Hugo Chávez, de Barinas a Miraflores
Internacional|Do R7
Hugo Chávez, que morreu esta terça-feira aos 58 anos, foi um tenente-coronel venezuelano que após fracassar em uma tentativa de golpe de Estado em 1992, foi eleito e reeleito presidente, mantendo-se no poder por 14 anos.
Durante este período, ele implantou um modelo socialista na Venezuela, inspirado no comunismo cubano e baseado na redistribuição da renda petroleira em benefício dos mais pobres.

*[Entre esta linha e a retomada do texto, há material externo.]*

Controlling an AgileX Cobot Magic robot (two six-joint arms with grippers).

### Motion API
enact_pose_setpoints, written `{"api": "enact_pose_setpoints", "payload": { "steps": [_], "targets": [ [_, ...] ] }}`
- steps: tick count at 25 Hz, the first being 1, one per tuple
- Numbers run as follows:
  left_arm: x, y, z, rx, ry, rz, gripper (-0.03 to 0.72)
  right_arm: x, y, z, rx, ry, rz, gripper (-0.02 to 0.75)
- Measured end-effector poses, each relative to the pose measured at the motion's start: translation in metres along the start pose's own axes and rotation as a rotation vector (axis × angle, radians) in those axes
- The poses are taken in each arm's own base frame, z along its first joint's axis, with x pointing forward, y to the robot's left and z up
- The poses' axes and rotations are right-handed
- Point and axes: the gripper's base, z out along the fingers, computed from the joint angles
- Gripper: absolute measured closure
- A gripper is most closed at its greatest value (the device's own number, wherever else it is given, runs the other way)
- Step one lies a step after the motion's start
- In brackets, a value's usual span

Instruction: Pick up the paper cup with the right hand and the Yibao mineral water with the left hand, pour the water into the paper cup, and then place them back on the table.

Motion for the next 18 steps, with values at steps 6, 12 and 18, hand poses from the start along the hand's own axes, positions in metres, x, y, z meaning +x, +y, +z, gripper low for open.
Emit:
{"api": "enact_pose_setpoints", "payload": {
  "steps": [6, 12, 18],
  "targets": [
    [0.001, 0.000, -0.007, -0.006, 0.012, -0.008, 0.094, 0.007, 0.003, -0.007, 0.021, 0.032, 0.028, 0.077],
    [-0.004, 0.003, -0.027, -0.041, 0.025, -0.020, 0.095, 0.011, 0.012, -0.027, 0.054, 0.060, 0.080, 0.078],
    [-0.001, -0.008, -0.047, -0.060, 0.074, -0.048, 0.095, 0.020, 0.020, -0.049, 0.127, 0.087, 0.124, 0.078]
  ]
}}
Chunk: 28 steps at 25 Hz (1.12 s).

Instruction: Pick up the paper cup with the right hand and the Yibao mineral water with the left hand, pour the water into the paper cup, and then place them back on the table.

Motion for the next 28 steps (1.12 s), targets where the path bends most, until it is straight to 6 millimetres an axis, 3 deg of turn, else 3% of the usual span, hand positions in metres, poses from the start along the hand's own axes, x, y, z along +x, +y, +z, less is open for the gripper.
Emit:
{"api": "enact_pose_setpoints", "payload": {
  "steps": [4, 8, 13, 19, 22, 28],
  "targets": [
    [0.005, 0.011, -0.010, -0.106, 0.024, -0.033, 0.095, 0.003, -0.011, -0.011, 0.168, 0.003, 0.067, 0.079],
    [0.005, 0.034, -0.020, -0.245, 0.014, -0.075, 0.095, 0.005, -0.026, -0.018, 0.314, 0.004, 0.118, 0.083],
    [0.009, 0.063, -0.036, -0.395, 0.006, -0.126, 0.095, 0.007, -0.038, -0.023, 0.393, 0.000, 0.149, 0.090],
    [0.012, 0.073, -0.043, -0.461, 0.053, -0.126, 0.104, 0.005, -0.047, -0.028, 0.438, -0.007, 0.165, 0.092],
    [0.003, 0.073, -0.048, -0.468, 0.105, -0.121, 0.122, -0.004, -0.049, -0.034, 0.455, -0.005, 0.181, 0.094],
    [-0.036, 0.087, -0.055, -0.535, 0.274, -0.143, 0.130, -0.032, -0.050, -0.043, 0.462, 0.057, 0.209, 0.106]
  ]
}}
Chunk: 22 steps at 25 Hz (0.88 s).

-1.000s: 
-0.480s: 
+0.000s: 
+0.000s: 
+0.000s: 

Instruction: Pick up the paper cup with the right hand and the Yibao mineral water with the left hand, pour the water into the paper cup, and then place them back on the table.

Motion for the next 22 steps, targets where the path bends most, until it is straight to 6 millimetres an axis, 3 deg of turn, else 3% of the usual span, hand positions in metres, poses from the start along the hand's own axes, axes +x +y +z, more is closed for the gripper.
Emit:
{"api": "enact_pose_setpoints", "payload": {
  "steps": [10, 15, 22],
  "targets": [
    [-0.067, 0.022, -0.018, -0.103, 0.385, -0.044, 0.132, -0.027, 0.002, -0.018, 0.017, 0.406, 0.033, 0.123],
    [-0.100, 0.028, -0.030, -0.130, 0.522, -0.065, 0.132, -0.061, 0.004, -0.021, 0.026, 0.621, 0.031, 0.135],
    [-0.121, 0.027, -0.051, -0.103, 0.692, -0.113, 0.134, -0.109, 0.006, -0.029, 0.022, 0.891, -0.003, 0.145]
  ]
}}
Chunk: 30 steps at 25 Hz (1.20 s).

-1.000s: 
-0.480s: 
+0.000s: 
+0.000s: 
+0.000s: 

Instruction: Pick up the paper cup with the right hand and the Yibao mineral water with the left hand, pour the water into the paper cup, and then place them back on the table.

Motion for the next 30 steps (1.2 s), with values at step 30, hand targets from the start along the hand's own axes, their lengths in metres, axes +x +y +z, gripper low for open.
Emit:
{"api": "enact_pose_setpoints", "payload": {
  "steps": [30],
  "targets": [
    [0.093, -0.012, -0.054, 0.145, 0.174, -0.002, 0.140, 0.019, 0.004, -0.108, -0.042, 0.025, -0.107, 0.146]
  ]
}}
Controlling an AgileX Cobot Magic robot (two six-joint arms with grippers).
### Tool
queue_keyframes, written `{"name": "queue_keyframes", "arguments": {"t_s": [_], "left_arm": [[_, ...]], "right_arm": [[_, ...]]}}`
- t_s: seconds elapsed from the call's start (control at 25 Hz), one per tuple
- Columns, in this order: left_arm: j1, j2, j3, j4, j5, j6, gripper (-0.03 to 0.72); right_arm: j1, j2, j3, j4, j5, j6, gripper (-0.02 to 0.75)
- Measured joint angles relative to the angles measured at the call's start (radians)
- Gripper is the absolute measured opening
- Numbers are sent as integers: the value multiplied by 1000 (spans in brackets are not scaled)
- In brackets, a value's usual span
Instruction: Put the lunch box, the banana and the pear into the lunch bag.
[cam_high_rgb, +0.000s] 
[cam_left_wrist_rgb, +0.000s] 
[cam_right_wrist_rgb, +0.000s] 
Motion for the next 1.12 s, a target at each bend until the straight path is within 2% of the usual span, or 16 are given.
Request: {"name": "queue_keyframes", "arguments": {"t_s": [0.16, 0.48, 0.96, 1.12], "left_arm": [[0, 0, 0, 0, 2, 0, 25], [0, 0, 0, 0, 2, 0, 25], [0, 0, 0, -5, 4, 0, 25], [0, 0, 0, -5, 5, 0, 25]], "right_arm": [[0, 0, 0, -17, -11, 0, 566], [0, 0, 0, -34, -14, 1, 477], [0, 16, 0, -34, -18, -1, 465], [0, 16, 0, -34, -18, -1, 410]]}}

Ganhador de todas as batalhas eleitorais em que participou como candidato, Chávez, nascido em Sabaneta (Barinas, oeste) em 28 de julho de 1954, morreu pouco antes de assumir um novo mandato presidencial, após ser reeleito nas eleições de 7 de outubro, com 55% dos votos frente ao candidato opositor Henrique Capriles Radonski.
Carismático, hiperativo, com forte ligação com as classes menos favorecidas, cristão fervoroso e admirador do libertador Simón Bolívar, Chávez colheu altas taxas de popularidade durante sua presidência, com frequência superiores a 50%.
"Não sou imortal", admitiu em 2012 este militar da reserva que em 4 de fevereiro de 1992 liderou um golpe de Estado fracassado contra o desprestigiado presidente Carlos Andrés Pérez.
Quando o golpe fracassou e Chávez foi detido, ele chamou a atenção do mundo com uma mensagem de pouco mais de um minuto em que disse a célebre frase que o catapultaria para a presidência quase sete anos depois.
"Infelizmente, por enquanto, os objetivos que traçamos não foram alcançados", admitiu diante das câmeras de televisão, dando uma breve antecipação do fato político e do talento de comunicador que o caracterizava.
Foi eleito em 1998, ratificado em 2000 após a mudança da Constituição, revalidado no referendo revogatório de 2004, reeleito em 2006 e uma vez mais em 2012.
Ele promoveu a estatização das indústrias básicas e o controle majoritário do Estado na atividade petroleira, a maior indústria do país, que detém as maiores reservas de petróleo do planeta.
Seu governo impulsionou, ainda, "missões sociais" para dar saúde e educação aos setores mais deprimidos.
Crítico ferrenho dos Estados Unidos, embora nunca tenha deixado de vender petróleo para aquele país, Chávez estabeleceu uma aliança estratégica com Cuba e encontrou em Fidel Castro seu principal conselheiro.
Chávez forjou estreitas alianças com o Brasil de Lula e Dilma e a Argentina do casal Kirchner. Após romper com a Comunidade Andina pelos acordos de livre comércio com os Estados Unidos, a Venezuela integrou o Mercosul.
Conquistou o sonho de criar a Comunidade de Estados Latino-americanos e do Caribe (CELAC), um âmbito de coordenação política e cooperação regional sem Estados Unidos e Canadá.
Aliado de China, Rússia, Belarus, Síria e Irã, Chávez foi um dos poucos a defender o falecido líder líbio Muamar Kadhafi quando se acirravam as revoltas e a intervenção estrangeira contra ele, assim como o líder sírio Bashar al Assad.
Criado pela avó paterna, Chávez, divorciado duas vezes, Chávez deixou quatro filhos, Rosa Virginia (34 anos), María Gabriela (32), Hugo Rafael (29) e Rosinés (15) e três netos.